ISSUE 20
May 2002

R.J. McCaffery

 

R J McCaffery's first book of poetry, Chaos Theory and the Knuckleballer, a hand-bound, limited print, came out in 2000. When not restoring vintage 3-speed bicycles, he putters with several Web-related poetry projects, many under the aegis of Eye Dialect, which he edits. His poetry and essays have appeared in The Norton Anthology of Literature's Web site, Ploughshares, Crania, and The Alsop Review.

Anchor Ice 


Grows for reasons unknown in shallow seas,
some swift rivers. In beds of gelled muck
it forms around boulders and the sunk detritus
of the daylit world. Then rises, blimp lifting
objects from dark water. It says,
Look: here are starfish, a tire iron,
take also this trunk and your anchor.
What held you is gone. Goodbye,
Goodbye, Goodbye.

 

 

October 11th, 2001 


Wind shaken, whole-limb split and plunged,
branch long-crashed in earth.
Now hard, frost-backed, pecans
rustle underfoot.
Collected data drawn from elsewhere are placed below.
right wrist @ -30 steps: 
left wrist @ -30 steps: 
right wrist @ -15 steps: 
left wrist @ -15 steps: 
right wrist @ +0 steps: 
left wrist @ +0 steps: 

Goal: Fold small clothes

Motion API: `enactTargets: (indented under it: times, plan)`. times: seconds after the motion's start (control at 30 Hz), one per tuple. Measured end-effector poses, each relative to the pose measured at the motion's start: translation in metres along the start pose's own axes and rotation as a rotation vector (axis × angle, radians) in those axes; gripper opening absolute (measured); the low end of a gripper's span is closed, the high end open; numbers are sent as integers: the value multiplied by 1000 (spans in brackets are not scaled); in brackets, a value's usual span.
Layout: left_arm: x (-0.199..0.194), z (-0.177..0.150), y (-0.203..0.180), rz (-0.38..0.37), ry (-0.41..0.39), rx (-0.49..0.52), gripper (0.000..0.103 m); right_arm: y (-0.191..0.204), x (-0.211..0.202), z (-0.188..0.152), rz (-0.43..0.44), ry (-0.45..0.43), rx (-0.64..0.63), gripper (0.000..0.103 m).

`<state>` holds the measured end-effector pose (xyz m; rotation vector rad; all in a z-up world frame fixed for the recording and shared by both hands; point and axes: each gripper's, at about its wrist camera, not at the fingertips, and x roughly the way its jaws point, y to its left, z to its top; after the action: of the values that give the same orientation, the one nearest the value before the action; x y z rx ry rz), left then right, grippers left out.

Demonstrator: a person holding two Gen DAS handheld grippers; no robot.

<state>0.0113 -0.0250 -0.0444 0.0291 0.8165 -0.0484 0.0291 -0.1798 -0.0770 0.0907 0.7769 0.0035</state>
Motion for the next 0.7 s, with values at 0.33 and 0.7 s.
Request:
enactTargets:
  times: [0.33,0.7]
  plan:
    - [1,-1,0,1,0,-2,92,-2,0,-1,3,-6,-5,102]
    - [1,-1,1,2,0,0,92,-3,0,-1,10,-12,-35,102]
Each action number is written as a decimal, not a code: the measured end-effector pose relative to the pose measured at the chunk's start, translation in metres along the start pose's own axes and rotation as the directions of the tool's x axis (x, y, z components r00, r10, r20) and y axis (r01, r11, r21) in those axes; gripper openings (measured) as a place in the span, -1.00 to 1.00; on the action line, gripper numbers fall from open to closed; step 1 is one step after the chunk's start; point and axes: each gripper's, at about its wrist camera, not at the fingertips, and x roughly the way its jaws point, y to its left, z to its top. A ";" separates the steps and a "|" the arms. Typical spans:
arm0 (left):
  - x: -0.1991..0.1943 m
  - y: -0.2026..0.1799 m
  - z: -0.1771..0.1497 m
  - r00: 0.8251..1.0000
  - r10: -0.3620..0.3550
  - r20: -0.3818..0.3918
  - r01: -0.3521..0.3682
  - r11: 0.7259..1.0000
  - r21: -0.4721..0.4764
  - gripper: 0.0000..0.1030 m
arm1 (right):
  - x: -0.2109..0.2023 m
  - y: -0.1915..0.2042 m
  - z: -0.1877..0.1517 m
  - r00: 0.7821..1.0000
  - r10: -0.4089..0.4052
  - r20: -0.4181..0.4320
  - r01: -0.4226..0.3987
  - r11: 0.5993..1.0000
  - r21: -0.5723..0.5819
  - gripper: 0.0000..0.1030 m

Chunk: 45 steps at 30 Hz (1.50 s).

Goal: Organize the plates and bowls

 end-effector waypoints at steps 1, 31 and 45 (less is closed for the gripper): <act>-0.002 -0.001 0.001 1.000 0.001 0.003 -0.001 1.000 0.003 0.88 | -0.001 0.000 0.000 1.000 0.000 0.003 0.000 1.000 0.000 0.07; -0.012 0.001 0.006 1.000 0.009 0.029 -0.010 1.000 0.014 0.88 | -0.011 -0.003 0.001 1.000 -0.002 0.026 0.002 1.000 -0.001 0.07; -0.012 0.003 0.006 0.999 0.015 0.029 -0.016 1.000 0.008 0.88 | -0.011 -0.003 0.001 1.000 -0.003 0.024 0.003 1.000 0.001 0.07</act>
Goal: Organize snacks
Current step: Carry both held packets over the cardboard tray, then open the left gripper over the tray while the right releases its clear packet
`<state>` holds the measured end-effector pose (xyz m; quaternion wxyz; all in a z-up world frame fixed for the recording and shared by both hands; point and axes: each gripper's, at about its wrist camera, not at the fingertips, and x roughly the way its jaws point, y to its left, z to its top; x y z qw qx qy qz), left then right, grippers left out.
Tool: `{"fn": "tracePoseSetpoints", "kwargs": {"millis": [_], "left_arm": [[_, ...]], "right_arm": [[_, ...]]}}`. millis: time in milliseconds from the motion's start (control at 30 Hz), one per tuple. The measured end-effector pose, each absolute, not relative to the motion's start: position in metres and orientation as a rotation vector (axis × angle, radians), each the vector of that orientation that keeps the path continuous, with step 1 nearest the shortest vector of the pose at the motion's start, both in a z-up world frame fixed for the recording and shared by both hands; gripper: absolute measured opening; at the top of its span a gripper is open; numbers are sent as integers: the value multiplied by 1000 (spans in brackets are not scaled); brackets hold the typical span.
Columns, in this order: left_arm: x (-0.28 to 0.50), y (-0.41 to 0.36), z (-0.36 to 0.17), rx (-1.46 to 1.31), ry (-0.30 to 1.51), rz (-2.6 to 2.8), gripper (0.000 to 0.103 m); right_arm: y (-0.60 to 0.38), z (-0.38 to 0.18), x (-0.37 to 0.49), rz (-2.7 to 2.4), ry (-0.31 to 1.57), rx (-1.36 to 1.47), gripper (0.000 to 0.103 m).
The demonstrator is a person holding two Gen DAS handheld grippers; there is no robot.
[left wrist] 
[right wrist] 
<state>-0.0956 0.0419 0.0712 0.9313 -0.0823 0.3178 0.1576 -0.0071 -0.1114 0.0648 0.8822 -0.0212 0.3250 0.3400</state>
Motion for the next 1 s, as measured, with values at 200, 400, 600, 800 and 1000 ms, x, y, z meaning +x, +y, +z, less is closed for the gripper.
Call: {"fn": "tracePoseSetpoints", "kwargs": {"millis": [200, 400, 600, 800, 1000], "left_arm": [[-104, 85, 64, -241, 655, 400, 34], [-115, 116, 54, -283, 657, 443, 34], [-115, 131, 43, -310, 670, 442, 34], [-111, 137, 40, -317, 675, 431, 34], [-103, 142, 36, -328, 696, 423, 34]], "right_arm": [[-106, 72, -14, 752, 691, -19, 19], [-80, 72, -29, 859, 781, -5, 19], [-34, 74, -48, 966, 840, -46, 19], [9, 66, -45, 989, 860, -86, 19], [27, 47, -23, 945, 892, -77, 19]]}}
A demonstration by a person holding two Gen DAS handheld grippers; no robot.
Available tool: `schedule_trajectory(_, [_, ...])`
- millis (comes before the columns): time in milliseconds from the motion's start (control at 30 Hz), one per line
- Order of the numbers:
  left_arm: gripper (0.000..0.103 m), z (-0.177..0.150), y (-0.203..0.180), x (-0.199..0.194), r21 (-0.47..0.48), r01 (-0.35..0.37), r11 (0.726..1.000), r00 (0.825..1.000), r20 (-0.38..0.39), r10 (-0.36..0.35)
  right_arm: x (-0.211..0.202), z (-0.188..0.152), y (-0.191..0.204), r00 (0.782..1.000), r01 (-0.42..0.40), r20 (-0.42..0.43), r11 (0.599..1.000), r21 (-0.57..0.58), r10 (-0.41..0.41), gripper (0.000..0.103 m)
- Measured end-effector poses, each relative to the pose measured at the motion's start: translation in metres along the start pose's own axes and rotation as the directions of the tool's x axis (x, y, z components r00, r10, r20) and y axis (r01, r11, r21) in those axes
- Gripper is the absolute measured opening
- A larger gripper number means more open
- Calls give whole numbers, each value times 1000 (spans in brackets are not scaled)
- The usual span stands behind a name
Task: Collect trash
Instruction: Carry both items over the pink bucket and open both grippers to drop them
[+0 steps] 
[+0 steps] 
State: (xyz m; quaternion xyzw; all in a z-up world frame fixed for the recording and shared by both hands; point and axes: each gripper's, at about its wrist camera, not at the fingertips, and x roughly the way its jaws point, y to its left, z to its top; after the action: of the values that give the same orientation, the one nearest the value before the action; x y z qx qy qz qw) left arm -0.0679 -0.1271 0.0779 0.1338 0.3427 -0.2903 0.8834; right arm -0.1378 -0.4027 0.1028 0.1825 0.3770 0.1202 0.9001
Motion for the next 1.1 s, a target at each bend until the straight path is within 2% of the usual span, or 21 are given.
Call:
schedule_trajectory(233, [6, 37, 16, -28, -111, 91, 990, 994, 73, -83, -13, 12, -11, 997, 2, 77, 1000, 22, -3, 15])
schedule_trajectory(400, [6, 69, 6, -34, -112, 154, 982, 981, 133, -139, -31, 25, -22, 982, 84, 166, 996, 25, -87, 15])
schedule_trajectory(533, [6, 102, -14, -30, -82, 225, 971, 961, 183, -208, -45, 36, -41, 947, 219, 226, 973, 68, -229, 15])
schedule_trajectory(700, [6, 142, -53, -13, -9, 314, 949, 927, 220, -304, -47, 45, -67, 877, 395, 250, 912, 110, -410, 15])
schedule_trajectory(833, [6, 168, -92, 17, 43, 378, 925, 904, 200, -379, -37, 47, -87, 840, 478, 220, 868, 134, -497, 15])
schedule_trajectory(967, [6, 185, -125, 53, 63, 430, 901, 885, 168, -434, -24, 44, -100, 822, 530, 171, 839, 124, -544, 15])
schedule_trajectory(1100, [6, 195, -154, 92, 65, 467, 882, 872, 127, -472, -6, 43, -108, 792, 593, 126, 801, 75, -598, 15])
Dig in thumbnail as spade,
crush the frissive and rotten hull,
the four-lobed hull, its dust, rubber ash,
black talc—or lever, lift a crackle-split
and dig nails black rimmed into,
lifting open, airing
the smooth nut striped tigerish,
and further through wet laden skin slog
in and in and open: the kernel,
the seed meant to rest,
to bury and burrow, grow.
The meat, the brainy lobes, the heart:
the splintered sliver lip-lifted
and bitter, as the end of things.

 

 

Homo Ferus 


Are always children. But deer-child, sheep-child.
Netted, brought home, solitude stunted,
they lap water from pans, steal eggs,
pounce on frogs in the yard. Some are killed.
Some escape—are later caught in cabbage patches
happily munching. None found cities.

Where are the wise monkey-teachers from the charming stories?
Where the cuddly bears? The sly and loyal foxes?

In Kenya, a gazelle-child scurries four legged, growling
and day blind, his skin—dark pad packed on palm and toe.

In the Carpathians, a wolf-child learns a few words.
Always (even in her new pink dress with white bows)
craves rabbit blood. She has never laughed.
Her mother tries teaching her to smile, evenly.

 

 

First Snowfall in Maine 


From dead summer weeds and spider filaments,
ploughs are lifted, fitted to fleets of trucks.
Storm shrouded, they rumble: sparks struck
from their blades scraping pavement
are lost to dark churn as moldboards fold snow,
windrow. I hear the grate of their way,
and turn my numbed feet, wade from the road
and wait. They rockslide by, salting their wake.
I continue my walk to the house of a woman
I love, and I whisper the slant rhythms
our names make when joined. Whatever begins
this winter, in the math of my mouthings, be proven.